I would like to connect with any nearby descendants of J. Wesley Little so that we can show them the mural which has graced our church nave since 1929.
Would you be able to help me get in touch with any one of his relatives?
Thanks you so much for any assistance you could provide.
Since Nancy Little Spencer is indeed a relative of John Wesley Little, I was able to put Douglas and nancy together immediately, as reflected by Nancy's response to Douglas:
Mr. Gordon ~~ Yes, I have received Dr. Sweeney's email. I would like to view the mural at Trinity Episcopal Church. My husband and I could come August 10 at 10:00 a.m., if that is convenient for you. If it isn't, please let me know and other arrangements can be made.
It is possible that I may see the great-niece of J. Wesley Little this weekend at the annual Little Reunion. If I do see her, I'll ask her if she would also like to see the mural. Since she is quite elderly, I can't guarantee that she'll come.
As Dr. Sweeney told you in his email, I also own a (signed) J. Wesley Little watercolor. It is also of sheep and, like yours, is quite beautiful.
I would very much like to see your watercolor. I will also bring my J. W. L. painting for you to view.

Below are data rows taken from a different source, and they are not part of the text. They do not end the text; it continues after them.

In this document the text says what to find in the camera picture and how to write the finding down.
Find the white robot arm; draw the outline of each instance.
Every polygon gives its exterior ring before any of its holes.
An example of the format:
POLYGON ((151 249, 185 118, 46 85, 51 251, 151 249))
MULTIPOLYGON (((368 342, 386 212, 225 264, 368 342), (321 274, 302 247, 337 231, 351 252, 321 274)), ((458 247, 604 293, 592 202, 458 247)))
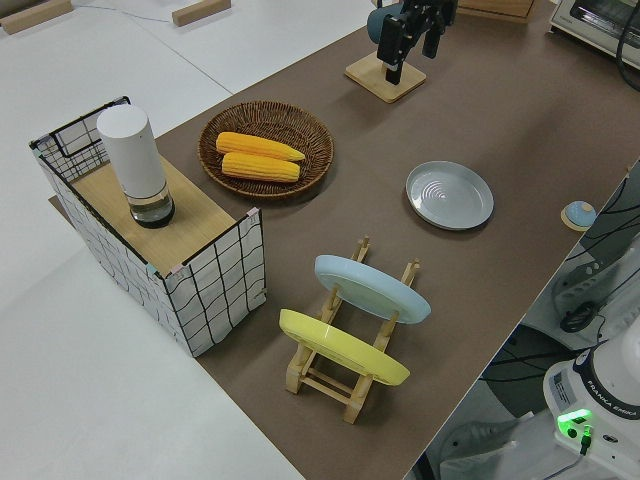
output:
POLYGON ((574 361, 553 365, 543 388, 560 444, 585 454, 590 443, 589 459, 624 480, 640 478, 640 318, 574 361))

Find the wooden stand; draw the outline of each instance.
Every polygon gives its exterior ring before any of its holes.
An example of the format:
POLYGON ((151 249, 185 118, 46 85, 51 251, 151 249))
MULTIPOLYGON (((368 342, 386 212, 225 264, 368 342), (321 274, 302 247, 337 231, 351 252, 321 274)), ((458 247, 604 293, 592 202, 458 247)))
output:
POLYGON ((386 67, 377 57, 377 52, 349 65, 345 75, 377 95, 387 103, 393 103, 414 88, 422 85, 427 76, 408 63, 402 66, 400 83, 394 85, 385 80, 386 67))
MULTIPOLYGON (((369 237, 365 236, 363 240, 358 242, 352 260, 362 262, 369 250, 369 237)), ((419 260, 410 262, 402 275, 402 283, 410 286, 415 277, 416 271, 420 268, 419 260)), ((331 325, 333 319, 338 313, 338 309, 342 304, 342 299, 338 297, 338 288, 334 287, 329 293, 327 299, 322 305, 320 313, 316 319, 331 325)), ((396 326, 398 313, 394 314, 389 320, 385 320, 376 335, 373 346, 384 352, 391 339, 391 334, 396 326)), ((353 388, 331 378, 328 375, 313 368, 313 362, 316 358, 316 352, 309 347, 298 344, 298 349, 289 362, 286 374, 286 388, 291 393, 298 393, 303 383, 315 388, 316 390, 330 396, 331 398, 344 403, 345 410, 342 419, 345 422, 353 424, 362 410, 369 389, 373 383, 373 377, 370 375, 360 375, 356 385, 353 388)))
POLYGON ((0 23, 5 32, 13 35, 71 11, 73 11, 71 0, 48 0, 0 19, 0 23))
POLYGON ((163 228, 144 228, 133 220, 111 164, 80 177, 73 186, 165 277, 173 267, 191 257, 235 221, 164 158, 162 165, 176 205, 175 215, 163 228))
POLYGON ((171 17, 177 27, 182 27, 228 8, 231 8, 231 0, 201 0, 174 11, 171 17))

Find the white table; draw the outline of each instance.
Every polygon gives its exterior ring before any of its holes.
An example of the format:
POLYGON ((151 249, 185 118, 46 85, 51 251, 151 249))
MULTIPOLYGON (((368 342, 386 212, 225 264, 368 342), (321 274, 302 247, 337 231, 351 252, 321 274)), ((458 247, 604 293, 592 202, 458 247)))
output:
POLYGON ((160 3, 77 1, 45 24, 0 32, 7 478, 300 478, 98 266, 49 204, 27 144, 121 95, 160 135, 364 25, 371 4, 238 0, 180 29, 118 11, 160 3))

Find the small blue object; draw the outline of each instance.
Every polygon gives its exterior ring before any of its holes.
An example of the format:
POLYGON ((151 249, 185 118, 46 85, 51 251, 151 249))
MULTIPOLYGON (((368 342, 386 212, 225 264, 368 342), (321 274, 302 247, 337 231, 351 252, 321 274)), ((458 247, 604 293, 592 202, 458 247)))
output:
POLYGON ((338 297, 380 318, 388 320, 398 312, 398 323, 419 323, 431 313, 429 303, 411 287, 355 260, 320 255, 315 273, 327 290, 338 287, 338 297))
POLYGON ((597 216, 595 209, 589 203, 581 200, 567 205, 564 213, 571 223, 582 228, 588 228, 593 225, 597 216))

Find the storage box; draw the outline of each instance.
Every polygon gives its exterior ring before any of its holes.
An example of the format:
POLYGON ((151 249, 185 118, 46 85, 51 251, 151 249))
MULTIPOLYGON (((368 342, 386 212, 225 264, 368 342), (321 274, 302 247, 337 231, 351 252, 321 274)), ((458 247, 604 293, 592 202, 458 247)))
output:
POLYGON ((105 108, 31 142, 69 220, 105 271, 194 357, 266 301, 262 215, 233 220, 164 161, 176 214, 145 229, 129 208, 96 130, 105 108))

Below is a "work in progress" photo of the painting restoration, courtesy of Douglas Gordon. He promises "professional" quality photos when the work is done:
Angels Appearing to the Shepherds
Painted by S. R. Harmtann 1929
From a Sketch by John Wesley Little
Trinity Lutheran Church
Under Restoration July 2009
Photo Courtesy of Douglas S. Gordon
Copyright © 2001 Robert
E. Sweeney and individual Contributors. All Rights Reserved. Prior written
permission is required from Robert E. Sweeney and individual Contributors before
this material can be printed or otherwise copied, displayed or distributed
in any form. This
is a FREE genealogy site sponsored through PAGenWeb and can be reached directly
at ~Sullivan County Genealogy Project (http://www.rootsweb.com/~pasulliv)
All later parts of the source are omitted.